Tout commence en lisière de la forêt des Vosges, un jour de 1940, quand un père et son fils partis cueillir des champignons tombent par hasard sur un « pauvre nègre » endormi au pied des arbres. Conduit au village, ce jeune Guinéen adopté en France à l’âge de 13 ans, à la fois austère et charmeur, y fera sensation. Il saura enflammer les cœurs, s’attirer des protections. Mais ce n’est qu’un début : en 1942, il entre en contact avec la Résistance et crée un des premiers maquis de la région. Lancés sur ses traces, les Allemands l’appelleront « le terroriste noir ».

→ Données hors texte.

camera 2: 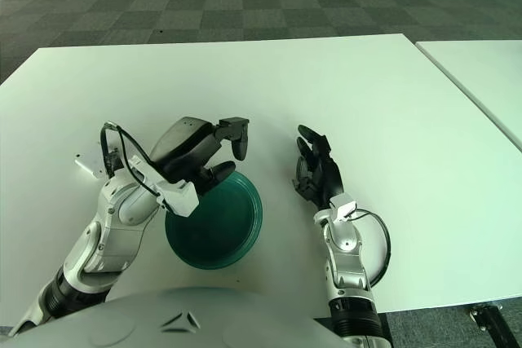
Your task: Put the charger into the plate.
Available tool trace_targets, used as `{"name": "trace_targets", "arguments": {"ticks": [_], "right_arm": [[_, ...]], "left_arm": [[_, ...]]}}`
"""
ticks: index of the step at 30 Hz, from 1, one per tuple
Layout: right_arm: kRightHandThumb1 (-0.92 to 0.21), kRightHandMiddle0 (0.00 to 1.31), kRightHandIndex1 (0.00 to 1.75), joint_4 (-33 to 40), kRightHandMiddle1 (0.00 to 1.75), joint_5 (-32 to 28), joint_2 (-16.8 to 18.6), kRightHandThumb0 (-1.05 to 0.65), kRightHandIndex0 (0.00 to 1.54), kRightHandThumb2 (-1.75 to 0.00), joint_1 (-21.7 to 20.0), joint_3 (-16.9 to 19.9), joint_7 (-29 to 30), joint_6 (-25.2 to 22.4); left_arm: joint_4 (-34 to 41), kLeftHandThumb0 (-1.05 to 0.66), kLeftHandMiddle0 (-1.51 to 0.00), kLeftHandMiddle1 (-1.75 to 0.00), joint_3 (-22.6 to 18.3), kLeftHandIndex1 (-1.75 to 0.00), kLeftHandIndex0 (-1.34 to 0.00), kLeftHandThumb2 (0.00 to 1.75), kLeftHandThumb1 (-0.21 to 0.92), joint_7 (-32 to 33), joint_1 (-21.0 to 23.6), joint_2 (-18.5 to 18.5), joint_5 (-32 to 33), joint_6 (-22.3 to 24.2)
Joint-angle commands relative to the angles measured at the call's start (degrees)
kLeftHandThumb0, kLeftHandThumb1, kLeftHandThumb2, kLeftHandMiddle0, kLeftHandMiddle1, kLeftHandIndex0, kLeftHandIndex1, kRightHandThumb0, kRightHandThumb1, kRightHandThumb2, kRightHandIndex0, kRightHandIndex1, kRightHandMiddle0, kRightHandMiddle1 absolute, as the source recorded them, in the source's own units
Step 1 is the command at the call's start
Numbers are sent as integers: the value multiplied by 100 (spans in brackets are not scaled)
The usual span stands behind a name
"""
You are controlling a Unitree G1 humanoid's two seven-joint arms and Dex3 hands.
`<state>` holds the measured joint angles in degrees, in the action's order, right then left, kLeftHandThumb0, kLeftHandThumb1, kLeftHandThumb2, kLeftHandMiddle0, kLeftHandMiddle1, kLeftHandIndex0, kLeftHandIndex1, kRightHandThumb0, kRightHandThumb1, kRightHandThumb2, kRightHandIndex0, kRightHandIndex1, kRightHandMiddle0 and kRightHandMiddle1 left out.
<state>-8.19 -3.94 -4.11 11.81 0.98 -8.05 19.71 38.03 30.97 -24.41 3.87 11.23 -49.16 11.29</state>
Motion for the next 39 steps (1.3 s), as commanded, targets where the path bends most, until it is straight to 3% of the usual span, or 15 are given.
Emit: {"name": "trace_targets", "arguments": {"ticks": [1, 6, 13, 15, 19, 31, 33, 39], "right_arm": [[-92, 0, 0, -296, 51, -252, 113, -80, 17, -79, 410, -119, -267, -272], [-92, 0, 3, 132, 59, -669, 430, -77, 23, -80, 539, -323, -432, -577], [-92, 0, 6, 1047, 77, -348, 986, -73, 28, -77, 750, -819, 152, -677], [-92, 0, 8, 1534, 93, -109, 1130, -70, 32, -73, 916, -1008, 393, -682], [-92, 0, 13, 2002, 113, 218, 1069, -66, 36, -67, 1099, -1097, 628, -691], [-92, 0, 16, 2052, 120, 375, 976, -65, 35, -66, 1131, -1151, 787, -682], [-92, 0, 16, 2052, 120, 374, 972, -65, 35, -66, 1131, -1154, 791, -682], [-92, 0, 17, 2042, 120, 370, 967, -65, 34, -66, 1126, -1155, 796, -678]], "left_arm": [[-37, -46, -107, -175, 115, -175, -59, 130, 33, -24, -23, 64, -128, -203], [-187, -46, -103, -175, 257, -175, -58, 128, 34, 12, 25, 79, -238, -460], [-398, -46, -105, -175, 404, -175, -58, 128, 34, -2, 50, 2, -416, -634], [-442, -46, -107, -175, 475, -175, -59, 129, 34, -126, 73, -35, -543, -593], [-496, -46, -109, -175, 539, -175, -59, 129, 33, -291, 98, -89, -741, -549], [-735, -46, -108, -175, 492, -175, -59, 129, 33, 35, -67, -151, -882, -702], [-766, -46, -107, -175, 304, -175, -59, 128, 34, 149, -49, -20, -802, -809], [-428, -46, -105, -175, -901, -175, -59, 128, 34, 166, 81, 598, -353, -1007]]}}
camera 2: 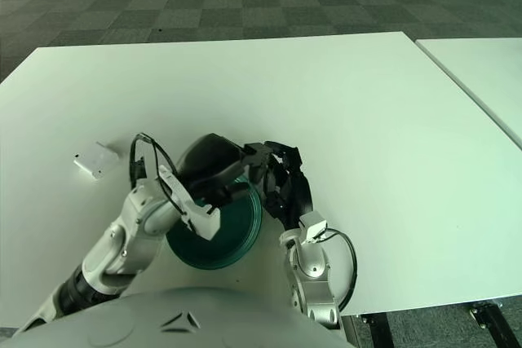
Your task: Put the charger into the plate.
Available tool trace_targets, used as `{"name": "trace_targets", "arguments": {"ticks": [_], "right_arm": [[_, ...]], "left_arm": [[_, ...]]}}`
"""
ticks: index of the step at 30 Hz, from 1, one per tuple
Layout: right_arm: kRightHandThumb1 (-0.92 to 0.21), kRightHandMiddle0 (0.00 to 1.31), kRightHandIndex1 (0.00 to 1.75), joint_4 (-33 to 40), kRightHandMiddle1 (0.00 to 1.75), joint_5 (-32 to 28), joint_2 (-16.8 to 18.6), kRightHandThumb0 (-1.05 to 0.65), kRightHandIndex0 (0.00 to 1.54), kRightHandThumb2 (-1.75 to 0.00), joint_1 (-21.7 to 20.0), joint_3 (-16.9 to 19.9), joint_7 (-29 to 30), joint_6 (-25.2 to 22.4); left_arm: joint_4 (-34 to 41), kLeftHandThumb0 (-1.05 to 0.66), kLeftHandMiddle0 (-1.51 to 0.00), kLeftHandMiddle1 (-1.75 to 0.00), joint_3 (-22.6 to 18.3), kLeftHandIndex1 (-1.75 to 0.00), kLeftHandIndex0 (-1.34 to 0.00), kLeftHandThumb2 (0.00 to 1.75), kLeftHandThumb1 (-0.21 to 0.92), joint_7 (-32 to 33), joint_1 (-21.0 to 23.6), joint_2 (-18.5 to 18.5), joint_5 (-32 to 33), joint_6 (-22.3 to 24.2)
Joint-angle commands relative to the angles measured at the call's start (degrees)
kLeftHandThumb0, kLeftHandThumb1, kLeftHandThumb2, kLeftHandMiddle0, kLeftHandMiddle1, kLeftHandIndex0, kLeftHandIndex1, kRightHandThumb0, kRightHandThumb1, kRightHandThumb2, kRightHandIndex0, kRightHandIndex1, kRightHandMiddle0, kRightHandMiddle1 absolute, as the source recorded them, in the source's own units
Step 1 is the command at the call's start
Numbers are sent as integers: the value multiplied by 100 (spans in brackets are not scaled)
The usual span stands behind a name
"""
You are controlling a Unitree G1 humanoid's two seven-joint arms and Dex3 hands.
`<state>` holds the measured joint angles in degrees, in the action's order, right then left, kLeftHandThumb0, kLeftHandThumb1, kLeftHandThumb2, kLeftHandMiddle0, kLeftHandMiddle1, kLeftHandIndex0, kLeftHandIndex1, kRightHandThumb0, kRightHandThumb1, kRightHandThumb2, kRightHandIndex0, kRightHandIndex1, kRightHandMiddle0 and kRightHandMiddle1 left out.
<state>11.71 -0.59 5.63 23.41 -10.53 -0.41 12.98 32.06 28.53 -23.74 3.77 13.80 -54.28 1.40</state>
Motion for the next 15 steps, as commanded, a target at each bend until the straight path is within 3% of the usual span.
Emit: {"name": "trace_targets", "arguments": {"ticks": [1, 5, 15], "right_arm": [[-92, 0, 18, 45, 120, 33, -8, -65, 34, -66, -37, -1, 31, -2], [-92, 0, 18, 37, 120, 30, -12, -65, 34, -66, -41, -1, 34, 1], [-92, 0, 20, 25, 120, -6, -40, -65, 33, -66, -61, 34, 19, -2]], "left_arm": [[198, -46, -106, -175, -874, -175, -59, 128, 34, 192, 98, 423, 147, -33], [237, -46, -108, -175, -1301, -175, -59, 129, 33, 553, 46, 495, -100, -3], [458, -48, -118, -175, -1730, -175, -64, 137, 27, 1174, -584, 472, -794, 171]]}}
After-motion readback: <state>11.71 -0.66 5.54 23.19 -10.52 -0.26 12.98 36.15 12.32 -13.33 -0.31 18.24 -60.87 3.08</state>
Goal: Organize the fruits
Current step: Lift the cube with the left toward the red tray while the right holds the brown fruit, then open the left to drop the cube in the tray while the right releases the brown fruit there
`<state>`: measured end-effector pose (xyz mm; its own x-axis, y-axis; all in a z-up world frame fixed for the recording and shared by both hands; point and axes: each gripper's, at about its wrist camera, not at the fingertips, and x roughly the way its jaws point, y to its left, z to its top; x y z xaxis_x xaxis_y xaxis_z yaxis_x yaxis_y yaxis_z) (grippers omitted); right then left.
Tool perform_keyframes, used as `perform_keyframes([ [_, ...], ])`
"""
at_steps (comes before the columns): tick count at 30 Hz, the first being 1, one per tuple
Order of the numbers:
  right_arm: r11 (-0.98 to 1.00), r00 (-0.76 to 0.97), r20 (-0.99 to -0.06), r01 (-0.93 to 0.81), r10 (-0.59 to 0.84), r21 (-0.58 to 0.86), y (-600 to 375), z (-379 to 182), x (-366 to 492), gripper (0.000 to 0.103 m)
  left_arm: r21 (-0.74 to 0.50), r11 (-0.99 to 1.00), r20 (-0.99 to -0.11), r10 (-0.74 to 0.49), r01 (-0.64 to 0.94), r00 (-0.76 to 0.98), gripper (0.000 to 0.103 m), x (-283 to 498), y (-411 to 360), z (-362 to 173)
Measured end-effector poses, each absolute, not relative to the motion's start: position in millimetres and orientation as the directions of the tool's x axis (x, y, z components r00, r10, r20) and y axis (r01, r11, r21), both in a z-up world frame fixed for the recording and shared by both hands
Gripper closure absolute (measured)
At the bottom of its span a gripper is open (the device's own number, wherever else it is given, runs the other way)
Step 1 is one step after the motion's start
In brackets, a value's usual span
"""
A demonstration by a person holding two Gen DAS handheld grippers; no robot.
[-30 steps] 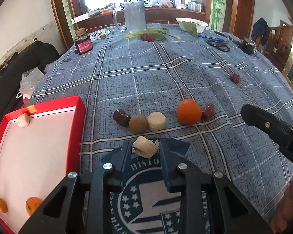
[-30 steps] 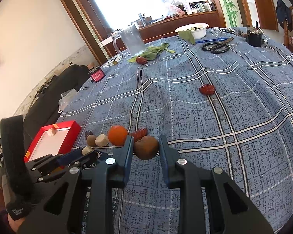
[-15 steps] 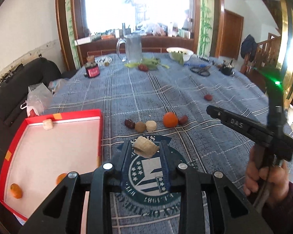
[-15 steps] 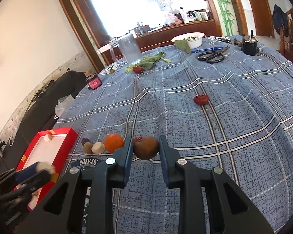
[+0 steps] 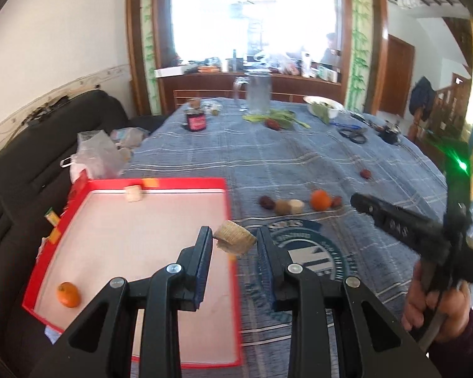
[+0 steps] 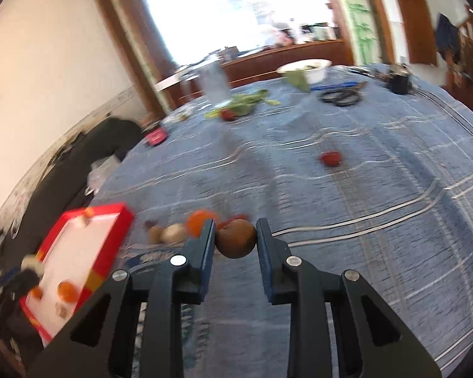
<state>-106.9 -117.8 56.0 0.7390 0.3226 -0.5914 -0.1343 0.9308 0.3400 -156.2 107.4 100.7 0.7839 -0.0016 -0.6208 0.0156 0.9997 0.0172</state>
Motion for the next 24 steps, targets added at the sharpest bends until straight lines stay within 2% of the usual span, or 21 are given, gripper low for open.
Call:
perform_keyframes([
  [12,0.873,0.662,-0.569,-0.368,0.487,0.32,-14.3,81.2,-135.1,0.075,0.039,0.989,-0.59,0.139,-0.145,0.796,0.075,-162.1,168.0,99.1],
  [24,0.838,0.58,-0.617,-0.466,0.532,0.284,63.6,75.4,-132.0,0.075,0.024,0.975,-0.609,0.188,-0.219,0.77,0.075,-165.5,209.9,84.3],
])
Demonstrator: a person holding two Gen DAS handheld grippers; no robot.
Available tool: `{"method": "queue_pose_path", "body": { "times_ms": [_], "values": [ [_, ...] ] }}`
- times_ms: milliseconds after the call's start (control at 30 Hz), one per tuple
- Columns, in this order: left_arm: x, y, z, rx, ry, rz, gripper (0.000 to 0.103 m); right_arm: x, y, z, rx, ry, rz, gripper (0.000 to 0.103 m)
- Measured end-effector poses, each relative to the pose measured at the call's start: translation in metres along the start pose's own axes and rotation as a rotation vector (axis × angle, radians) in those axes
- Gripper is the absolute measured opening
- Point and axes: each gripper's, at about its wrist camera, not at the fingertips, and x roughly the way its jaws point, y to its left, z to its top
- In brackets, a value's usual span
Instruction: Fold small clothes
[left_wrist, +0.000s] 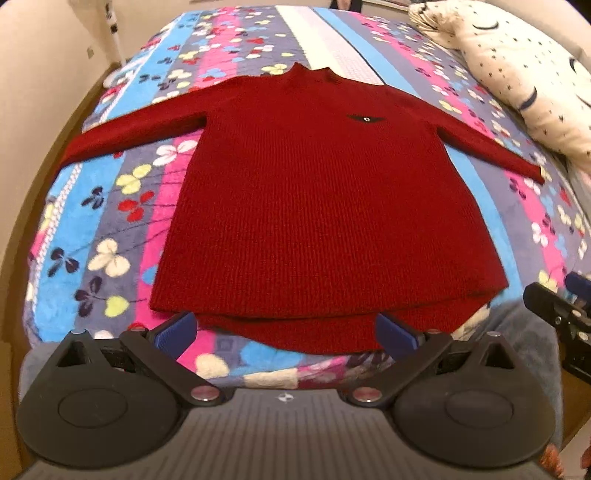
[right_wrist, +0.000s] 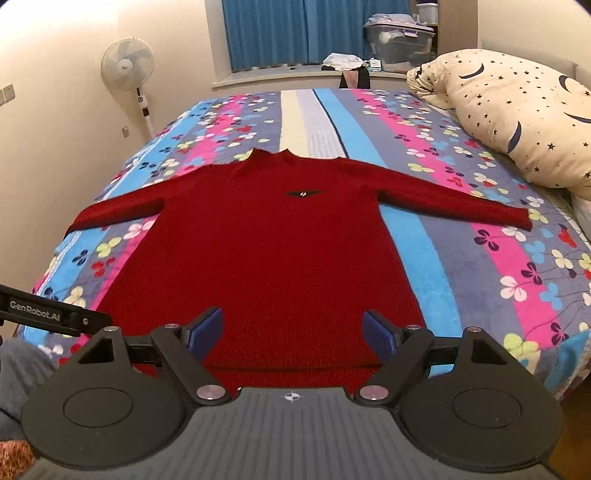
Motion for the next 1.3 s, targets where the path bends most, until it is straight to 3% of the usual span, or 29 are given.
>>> {"method": "queue_pose_path", "body": {
  "times_ms": [367,833,967,1133,1300],
  "values": [
    [0.001,0.009,0.002,-0.005,-0.015,-0.012,0.103,0.003,0.008,0.003,-0.030,0.007,-0.018,0.083],
    [0.043,0.035,0.034,-0.043,0.033,0.001,0.103,0.052,0.023,0.022,-0.032,0.081,-0.021,0.083],
    [0.066,0.064,0.057,-0.123,0.041,-0.001,0.103,0.074,0.027,0.032,-0.027,0.103,-0.034,0.083],
    [0.096,0.121,0.096,-0.237,-0.014,0.045,0.103,0.107,0.028,0.045,-0.015,0.128,-0.050,0.083],
    [0.125,0.195,0.139,-0.480,-0.089,0.037,0.103,0.141,0.029,0.057,-0.002,0.157,-0.081,0.083]
  ]
}}
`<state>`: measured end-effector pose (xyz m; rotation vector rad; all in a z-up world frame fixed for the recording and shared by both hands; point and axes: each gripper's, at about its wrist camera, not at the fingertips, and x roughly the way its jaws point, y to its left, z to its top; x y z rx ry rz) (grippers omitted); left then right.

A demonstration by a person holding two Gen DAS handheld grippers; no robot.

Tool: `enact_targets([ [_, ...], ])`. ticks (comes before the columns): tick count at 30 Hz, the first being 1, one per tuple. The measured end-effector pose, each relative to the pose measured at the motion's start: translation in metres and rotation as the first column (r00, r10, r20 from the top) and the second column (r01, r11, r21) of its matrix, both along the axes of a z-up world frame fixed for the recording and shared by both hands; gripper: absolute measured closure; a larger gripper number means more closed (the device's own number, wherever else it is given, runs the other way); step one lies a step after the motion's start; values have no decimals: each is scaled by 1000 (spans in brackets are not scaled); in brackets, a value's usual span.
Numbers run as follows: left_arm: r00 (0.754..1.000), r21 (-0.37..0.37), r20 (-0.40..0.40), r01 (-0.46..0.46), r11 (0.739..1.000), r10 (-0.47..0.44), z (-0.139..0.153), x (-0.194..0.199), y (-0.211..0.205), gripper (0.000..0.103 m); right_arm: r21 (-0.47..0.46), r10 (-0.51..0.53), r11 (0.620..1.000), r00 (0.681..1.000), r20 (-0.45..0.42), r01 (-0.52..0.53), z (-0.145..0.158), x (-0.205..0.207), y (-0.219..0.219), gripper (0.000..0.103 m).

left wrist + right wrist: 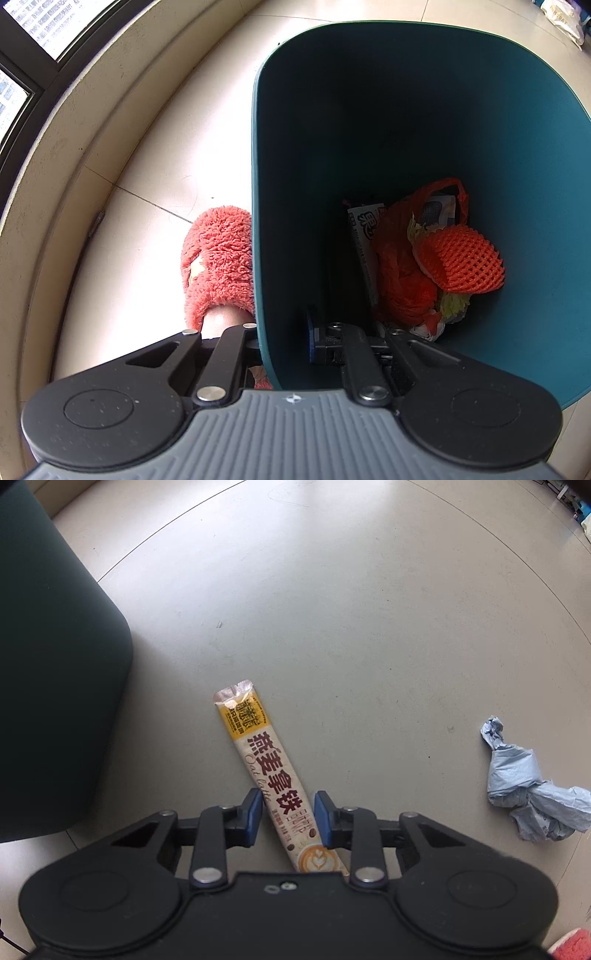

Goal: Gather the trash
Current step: 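Carry the snack stick wrapper over the bin with the right tool and release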

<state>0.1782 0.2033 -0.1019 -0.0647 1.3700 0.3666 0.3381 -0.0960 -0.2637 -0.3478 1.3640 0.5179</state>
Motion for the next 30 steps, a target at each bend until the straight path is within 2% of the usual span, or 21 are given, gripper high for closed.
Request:
enact_targets([
  [5, 1000, 8, 10, 12, 1000, -12, 3, -1, 0, 90, 60, -101, 993, 995, -2, 100, 32, -14, -13, 77],
  [14, 999, 3, 31, 8, 1000, -8, 9, -5, -1, 90, 157, -205, 967, 979, 5, 202, 101, -46, -35, 78],
  [22, 999, 14, 38, 15, 1000, -16, 11, -8, -2, 90, 215, -232, 955, 966, 111, 204, 194, -55, -29, 78],
  [30, 999, 16, 48, 7, 1000, -8, 12, -10, -3, 90, 321, -207, 938, 955, 213, 132, 296, -68, -5, 78],
])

Qui a trahi Addi Bâ ? Une de ses nombreuses amantes ? Un collabo professionnel ? Ou tout simplement la rivalité opposant deux familles aux haines séculaires ? À travers cette figure fascinante, c’est tout un pan méconnu de notre histoire qui défile : ceux que l’on appelait les tirailleurs sénégalais. C’est aussi la vie quotidienne de la population des Vosges, évoquée par Tierno Monénembo avec une verve irrésistible… comme s’il s’agissait d’un village africain.

Mon commentaire :

J’ai été captivé par ce roman, d’abord pour son thème original : celui d’un héros tirailleur sénégalais dans les Vosges, presque méconnu — où seules deux rues portent son nom. J’ai aussi adoré le réalisme saisissant et l’immersion totale que procure le récit. Enfin, la narration de Tierno Monénembo est une véritable pépite : on se croirait assis sous un arbre à palabres en Afrique, à écouter cette histoire qui nous transporte.